Exponential Distribution in Python

exponential distribution often represents the amount of time until a specific event occurs.

One popular example is the duration of time people spend on a website. I’d expect most people to stay on site for 1-4 seconds, fewer people to stay for 4-8 seconds and even fewer to stay for 9+ seconds. To describe this clearly as an exponential distribution, I’d expect exponentially fewer people to stay on site for every increase in time in seconds.

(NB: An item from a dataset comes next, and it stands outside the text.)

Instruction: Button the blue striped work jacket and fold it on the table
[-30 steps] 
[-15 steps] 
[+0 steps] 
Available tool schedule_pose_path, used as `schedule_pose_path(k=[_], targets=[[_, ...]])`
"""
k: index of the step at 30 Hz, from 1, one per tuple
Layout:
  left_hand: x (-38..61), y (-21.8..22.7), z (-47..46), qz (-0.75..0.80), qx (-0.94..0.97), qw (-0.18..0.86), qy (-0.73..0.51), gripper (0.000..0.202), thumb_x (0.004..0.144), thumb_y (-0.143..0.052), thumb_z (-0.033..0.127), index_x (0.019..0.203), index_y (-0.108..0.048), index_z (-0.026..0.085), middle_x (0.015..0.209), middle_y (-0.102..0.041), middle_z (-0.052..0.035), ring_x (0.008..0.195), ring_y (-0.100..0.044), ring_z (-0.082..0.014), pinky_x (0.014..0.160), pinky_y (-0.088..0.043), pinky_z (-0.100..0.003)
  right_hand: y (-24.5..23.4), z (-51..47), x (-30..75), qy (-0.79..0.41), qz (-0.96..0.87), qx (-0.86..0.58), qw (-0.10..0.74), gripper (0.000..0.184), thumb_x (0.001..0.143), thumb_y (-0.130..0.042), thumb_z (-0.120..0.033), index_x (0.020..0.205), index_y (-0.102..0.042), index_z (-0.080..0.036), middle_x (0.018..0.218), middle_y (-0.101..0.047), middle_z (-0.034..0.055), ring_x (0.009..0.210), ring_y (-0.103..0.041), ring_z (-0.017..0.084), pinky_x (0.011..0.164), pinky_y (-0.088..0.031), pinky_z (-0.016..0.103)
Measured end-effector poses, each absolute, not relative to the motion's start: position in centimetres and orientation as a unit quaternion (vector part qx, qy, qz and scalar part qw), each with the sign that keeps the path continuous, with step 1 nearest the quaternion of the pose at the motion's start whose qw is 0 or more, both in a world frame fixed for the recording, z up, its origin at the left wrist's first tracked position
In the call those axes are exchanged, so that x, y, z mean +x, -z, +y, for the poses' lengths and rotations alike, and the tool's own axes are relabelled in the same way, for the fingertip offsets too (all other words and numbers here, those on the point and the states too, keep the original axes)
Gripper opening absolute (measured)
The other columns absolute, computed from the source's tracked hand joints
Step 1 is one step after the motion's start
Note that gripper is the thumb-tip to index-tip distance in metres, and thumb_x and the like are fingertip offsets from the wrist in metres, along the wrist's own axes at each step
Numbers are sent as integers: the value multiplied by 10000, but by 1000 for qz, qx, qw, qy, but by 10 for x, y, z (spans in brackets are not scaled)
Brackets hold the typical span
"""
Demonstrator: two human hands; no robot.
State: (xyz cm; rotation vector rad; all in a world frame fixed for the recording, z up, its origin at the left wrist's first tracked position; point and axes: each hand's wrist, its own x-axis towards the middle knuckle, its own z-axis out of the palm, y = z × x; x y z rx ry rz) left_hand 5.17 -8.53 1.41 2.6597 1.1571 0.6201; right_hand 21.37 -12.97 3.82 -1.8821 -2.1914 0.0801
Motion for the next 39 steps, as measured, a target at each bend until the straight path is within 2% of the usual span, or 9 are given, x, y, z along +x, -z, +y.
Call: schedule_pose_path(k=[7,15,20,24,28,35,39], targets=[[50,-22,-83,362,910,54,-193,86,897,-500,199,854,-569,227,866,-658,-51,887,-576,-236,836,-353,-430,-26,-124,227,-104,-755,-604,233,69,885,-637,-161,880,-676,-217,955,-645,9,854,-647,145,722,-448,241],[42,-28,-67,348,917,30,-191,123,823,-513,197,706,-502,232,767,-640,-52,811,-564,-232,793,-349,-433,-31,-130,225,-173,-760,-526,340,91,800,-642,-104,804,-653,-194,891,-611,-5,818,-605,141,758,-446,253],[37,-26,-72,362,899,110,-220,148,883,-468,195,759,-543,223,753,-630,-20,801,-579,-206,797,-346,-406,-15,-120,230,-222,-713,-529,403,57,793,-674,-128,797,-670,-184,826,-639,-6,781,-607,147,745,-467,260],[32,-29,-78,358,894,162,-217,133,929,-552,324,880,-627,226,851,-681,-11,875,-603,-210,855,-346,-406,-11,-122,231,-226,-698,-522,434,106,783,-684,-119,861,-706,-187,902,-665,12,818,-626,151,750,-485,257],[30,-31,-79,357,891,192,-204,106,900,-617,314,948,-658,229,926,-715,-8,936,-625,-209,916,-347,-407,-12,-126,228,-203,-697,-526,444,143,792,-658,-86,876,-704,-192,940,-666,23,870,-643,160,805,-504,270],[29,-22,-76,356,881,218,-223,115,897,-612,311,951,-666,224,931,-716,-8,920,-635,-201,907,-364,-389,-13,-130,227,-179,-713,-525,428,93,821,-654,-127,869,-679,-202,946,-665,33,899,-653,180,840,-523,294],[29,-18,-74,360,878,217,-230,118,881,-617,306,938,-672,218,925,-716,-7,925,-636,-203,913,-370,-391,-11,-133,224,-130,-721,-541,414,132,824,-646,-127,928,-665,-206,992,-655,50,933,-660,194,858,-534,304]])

Another example is the duration of time people spend on line waiting to checkout at a convenience store any given day. I’d expect most people can checkout immediately – essentially no line. I’d expect exponentially fewer people to wait each successive time increase in seconds.

Import Modules

import seaborn as sns
import numpy as np
import matplotlib.pyplot as plt
%matplotlib inline

Visualization styling code.

sns.set(rc={'figure.figsize':(12.5, 9.5)})
sns.set_context('talk')

Build an Exponential Distribution

Using the numpy package’s random module, we can call the `exponential()` method to sample from a list of values that would resemble an exponential distribution. We set the following arguments:

  • scale as the scale parameter; the higher the value, the less “steep” your exponential distribution
  • size as the number of values drawn from an exponential distribution
np.random.seed(42) # seed random number generator with fixed value so we always get same values below
exponential_distribution_values = list(np.random.exponential(scale=15, size=800))

Plot a histogram of the values in exponential_distribution_values using Seaborn’s `distplot()` method.

sns.distplot(exponential_distribution_values, kde=False, color='darkgreen')
plt.title("Distribution of Time Spent (in Seconds) on Checkout Line at Convenience Store", fontsize=20, y=1.012)
plt.xlabel("amount of time spent on checkout line at convenience store (seconds)", labelpad=15)
plt.ylabel("count of occurences", labelpad=15);

This visualization shows most people spent less than 10 seconds waiting on line. With each increase in time, exponentially fewer people had waited that time amount.